The Draft Law expressly requires network operators, in addition to reporting to the relevant government authority, to notify users when there is an actual or possible data breach. Existing law explicitly requires network operators only to report data breaches to government authorities and take remedial action, though some governmental authorities do, in practice, require network operators to inform users through a government notice. The new requirements of the Draft Law will require network operators to spend more resources and pay more attention than was previously the case in handling data breaches and the potential public relation crises and civil claims that may consequently arise.
- Certain data must be stored in China, with international transfers subject to security assessments
Although certain laws and regulations expressly require certain types of personal information (such as personal health information and personal credit reference information) to be kept in China, the Draft Law significantly expands the scope of personal information subject to such a data localization requirement. Specifically, personal data collected by operators of “critical information infrastructure” must be stored within Chinese territory. The draft defines “critical information infrastructure” to include the following types of systems:
- basic networks for public communications and radio and television transmission services;
- critical information systems for:
- key industries such as energy, transportation, water conservancy, and finance;
- public service sectors such as power, water and gas utilities, health care, social security, etc.;
- military networks and government networks; and
- networks and systems with a “very large” number of users.

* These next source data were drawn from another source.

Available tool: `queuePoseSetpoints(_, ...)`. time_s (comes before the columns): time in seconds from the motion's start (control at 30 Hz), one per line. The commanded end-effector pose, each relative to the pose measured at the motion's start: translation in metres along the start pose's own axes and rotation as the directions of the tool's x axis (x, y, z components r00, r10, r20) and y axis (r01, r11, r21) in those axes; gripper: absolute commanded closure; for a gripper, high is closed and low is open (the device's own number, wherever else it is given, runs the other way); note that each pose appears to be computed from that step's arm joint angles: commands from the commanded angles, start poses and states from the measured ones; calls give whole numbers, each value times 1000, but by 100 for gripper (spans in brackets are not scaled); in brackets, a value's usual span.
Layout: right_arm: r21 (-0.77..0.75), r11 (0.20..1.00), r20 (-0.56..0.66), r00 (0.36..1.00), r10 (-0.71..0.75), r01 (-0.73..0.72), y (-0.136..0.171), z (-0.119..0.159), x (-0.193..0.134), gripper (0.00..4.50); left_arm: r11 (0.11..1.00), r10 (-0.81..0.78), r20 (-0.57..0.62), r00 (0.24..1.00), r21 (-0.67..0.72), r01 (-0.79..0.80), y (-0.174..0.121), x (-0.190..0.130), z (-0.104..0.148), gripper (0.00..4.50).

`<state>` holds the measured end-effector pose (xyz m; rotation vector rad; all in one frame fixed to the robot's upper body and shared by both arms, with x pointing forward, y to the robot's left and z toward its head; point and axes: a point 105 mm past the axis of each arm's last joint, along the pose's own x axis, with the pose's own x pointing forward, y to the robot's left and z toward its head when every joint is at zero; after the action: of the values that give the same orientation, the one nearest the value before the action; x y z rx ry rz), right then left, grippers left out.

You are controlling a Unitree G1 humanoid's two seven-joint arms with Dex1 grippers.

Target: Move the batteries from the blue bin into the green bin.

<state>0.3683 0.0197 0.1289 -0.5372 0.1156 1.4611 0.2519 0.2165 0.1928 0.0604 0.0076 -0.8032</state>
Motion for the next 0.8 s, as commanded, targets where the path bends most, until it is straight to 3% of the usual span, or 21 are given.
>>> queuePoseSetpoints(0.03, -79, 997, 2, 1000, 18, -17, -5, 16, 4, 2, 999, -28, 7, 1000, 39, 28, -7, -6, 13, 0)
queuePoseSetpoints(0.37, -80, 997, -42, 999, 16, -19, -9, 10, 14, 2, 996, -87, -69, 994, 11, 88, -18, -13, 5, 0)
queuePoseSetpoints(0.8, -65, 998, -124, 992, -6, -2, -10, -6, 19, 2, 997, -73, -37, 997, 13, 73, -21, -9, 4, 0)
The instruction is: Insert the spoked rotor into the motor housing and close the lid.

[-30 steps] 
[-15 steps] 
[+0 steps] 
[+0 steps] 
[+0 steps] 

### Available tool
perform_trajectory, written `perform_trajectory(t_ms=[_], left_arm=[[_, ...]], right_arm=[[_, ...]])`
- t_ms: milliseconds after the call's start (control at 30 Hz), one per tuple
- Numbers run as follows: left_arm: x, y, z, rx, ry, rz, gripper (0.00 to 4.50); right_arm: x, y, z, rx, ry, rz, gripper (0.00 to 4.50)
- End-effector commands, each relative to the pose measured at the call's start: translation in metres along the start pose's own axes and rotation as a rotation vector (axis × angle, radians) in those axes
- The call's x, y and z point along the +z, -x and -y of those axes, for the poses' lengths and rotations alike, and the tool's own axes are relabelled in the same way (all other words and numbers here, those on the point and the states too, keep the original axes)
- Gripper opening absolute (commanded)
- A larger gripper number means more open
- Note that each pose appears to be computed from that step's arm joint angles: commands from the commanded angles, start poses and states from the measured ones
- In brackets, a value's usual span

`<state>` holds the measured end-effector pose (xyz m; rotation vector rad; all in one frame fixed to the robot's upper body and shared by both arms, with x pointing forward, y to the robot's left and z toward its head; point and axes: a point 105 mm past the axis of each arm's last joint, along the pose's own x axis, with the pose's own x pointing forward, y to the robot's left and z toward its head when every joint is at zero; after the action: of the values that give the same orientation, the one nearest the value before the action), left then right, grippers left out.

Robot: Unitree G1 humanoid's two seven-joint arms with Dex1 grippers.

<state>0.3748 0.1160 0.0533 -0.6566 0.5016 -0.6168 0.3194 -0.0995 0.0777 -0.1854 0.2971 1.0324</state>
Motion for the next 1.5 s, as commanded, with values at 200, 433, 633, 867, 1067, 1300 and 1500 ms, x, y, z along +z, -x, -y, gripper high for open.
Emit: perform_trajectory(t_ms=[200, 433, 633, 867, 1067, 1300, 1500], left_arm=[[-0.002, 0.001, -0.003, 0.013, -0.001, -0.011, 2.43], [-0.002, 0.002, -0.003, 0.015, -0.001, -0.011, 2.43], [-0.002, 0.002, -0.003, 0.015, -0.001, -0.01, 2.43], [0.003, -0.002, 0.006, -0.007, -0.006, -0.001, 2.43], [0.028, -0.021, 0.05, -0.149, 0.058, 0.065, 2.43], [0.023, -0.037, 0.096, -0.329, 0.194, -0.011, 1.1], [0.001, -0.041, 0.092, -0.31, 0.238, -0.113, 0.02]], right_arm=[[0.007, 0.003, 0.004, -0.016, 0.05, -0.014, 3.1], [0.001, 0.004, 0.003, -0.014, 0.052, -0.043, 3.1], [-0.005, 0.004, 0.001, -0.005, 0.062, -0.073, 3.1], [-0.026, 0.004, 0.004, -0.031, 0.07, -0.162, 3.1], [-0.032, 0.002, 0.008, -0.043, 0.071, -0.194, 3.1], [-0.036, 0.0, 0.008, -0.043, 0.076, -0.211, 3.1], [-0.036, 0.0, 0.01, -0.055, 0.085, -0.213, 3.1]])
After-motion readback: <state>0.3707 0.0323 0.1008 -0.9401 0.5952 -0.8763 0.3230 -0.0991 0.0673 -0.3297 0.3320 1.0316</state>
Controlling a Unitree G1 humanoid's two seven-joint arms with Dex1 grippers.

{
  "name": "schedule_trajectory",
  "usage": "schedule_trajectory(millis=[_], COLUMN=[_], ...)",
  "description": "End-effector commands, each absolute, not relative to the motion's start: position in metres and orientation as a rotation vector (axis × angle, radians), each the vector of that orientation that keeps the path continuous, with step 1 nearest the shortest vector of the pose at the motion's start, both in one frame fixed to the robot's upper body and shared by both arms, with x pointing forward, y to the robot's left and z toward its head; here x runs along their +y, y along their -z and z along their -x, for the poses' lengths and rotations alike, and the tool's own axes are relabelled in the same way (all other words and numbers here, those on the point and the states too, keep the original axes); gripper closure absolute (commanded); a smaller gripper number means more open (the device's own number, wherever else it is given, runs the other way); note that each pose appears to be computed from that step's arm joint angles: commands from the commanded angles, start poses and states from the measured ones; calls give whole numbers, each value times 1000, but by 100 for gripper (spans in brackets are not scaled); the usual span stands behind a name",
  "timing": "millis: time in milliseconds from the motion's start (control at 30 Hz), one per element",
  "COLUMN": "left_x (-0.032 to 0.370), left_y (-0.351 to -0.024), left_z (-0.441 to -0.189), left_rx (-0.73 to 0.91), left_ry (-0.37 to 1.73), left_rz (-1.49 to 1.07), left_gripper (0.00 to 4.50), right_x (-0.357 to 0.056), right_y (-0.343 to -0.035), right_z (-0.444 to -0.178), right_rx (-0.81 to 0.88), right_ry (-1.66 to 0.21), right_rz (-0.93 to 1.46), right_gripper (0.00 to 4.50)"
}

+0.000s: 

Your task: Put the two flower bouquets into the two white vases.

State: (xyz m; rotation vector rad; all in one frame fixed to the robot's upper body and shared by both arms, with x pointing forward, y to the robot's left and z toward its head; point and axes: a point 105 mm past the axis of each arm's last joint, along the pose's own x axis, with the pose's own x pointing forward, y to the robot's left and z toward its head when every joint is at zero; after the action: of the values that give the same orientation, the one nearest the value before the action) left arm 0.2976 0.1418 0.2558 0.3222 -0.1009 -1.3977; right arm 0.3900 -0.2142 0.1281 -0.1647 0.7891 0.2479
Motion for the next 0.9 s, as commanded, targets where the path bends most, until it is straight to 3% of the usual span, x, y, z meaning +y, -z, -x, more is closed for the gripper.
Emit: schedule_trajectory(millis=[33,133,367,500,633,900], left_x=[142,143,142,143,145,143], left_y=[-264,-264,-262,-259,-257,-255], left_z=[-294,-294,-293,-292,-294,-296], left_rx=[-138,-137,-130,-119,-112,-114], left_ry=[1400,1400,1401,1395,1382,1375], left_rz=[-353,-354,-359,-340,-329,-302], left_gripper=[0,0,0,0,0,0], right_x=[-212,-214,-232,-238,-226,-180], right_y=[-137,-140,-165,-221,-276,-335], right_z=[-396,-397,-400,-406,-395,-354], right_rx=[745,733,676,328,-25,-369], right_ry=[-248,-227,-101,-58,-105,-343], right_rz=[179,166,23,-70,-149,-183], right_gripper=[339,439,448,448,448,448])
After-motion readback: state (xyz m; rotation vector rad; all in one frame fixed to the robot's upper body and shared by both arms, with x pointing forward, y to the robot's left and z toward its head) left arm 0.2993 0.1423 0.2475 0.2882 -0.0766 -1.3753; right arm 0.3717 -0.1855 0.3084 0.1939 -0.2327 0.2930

If the operators of such systems must transfer personal information offshore for operational reasons, a “security assessment” is to be conducted by national network administration authorities. It is unclear whether the personal data of foreign citizens collected in China would be covered by this obligation, and whether this provision would apply only prospectively to future collection of personal information, or if data already collected would also be affected. The procedures for the “security assessment” are unclear. Pursuant to the Draft Law, an implementing rule for “security assessment” is to be separately promulgated in the future.
These new rules reflect a recent trend of tightening rules regarding cross-border data transfers. It will be more burdensome for multinational companies operating critical information infrastructure in China to transfer personal data internationally, whether intra-group or to third parties (such as data processing contractors).
- Broader definition of personal information
For the first time, this Draft Law identifies “personal biometric information” as a separate type of personal information. It does not, however, define “personal biometric information.” Currently, “personal biometric information” is generally understood to include fingerprint and gene information, which have already been explicitly listed as personal information in several Chinese laws and regulations.
In China, high-level laws such as the Draft Law are drafted using broad language, with implementing rules subsequently issued by regulating government agencies filling the gaps. To the extent possible, companies with an interest in these issues should carefully monitor the development and promulgation of such implementing rules and ensure that their interests are taken into consideration by regulating agencies.